Alors Balthazar vit avec des écrans. Lumière artificielle. Gaming. Pour lui, le confinement ne s’est jamais arrêté. Ses parents ne sont même pas des flippés de la nature, juste des ultra-urbains qui mourraient en trois jours à la moindre coupure d’électricité.

Même marcher, il ne faut pas. Et puis, faut des normes partout. Partout ! Des équipements sécurisés. Environnement « care » pour Balthazar énonce la mère, représentante locale de « Big Mama ». Et le soumis déconstruit qui lui sert de père approuve. Air bien niais. « Ah oui oui ».

Préconisations

Alors pour régler le problème des gamins urbanus, le Haut Conseil préconise de « repenser la ville à hauteur d’enfant », de « développer les espaces verts urbains » (où l’on n’a pas le droit de marcher sur les pelouses ?) et de « favoriser les classes découvertes » pour des jeunes collés H24 à leur portable.
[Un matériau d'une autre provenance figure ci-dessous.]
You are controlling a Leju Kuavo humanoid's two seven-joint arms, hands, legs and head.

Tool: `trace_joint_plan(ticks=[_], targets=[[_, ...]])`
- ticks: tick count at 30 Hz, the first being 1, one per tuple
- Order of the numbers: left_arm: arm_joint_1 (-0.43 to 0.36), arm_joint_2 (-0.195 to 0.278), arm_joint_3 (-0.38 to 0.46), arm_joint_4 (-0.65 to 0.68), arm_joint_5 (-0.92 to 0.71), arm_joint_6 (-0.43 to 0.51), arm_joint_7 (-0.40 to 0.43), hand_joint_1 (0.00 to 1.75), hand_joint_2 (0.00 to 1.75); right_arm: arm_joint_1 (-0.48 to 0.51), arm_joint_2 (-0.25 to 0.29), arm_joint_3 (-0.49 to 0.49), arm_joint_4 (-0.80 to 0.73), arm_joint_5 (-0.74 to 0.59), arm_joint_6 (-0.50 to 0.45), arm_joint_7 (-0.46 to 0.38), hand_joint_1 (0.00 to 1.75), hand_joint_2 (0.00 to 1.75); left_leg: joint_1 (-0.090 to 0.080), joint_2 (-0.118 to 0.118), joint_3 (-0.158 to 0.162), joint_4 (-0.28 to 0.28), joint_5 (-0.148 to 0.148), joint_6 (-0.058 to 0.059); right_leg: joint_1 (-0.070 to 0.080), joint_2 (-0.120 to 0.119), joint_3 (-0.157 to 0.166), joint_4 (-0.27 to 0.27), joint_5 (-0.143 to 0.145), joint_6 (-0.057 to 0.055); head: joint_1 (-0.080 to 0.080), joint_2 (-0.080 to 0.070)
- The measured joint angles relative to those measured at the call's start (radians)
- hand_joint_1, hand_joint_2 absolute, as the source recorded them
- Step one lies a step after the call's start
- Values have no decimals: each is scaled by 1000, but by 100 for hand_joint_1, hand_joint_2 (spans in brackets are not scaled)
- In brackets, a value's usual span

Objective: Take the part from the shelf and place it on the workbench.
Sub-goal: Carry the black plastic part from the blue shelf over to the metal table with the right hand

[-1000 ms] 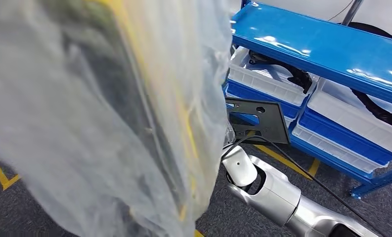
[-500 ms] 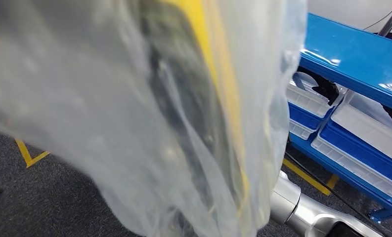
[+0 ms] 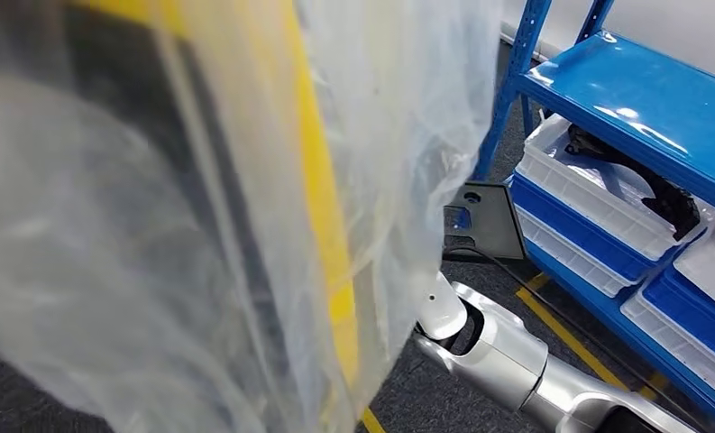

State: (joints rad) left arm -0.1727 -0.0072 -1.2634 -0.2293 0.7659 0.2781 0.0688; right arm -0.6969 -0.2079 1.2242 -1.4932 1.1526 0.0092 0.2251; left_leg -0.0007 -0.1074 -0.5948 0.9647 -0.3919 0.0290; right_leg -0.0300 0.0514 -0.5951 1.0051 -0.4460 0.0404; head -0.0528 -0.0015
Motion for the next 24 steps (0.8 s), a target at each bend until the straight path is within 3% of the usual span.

En attendant, les parents de Balthazar ont refait leurs valises et sont retournés à Paris. « Notre fils n’arrivait pas à s’intégrer ». Ont retrouvé un appart’ « avec une chambre plus grande » pour le gosse.

Aux dernières nouvelles, pour « l’habituer à l’environnement », ils lui ont acheté un cactus « qui pique pas » chez Nature et Découvertes.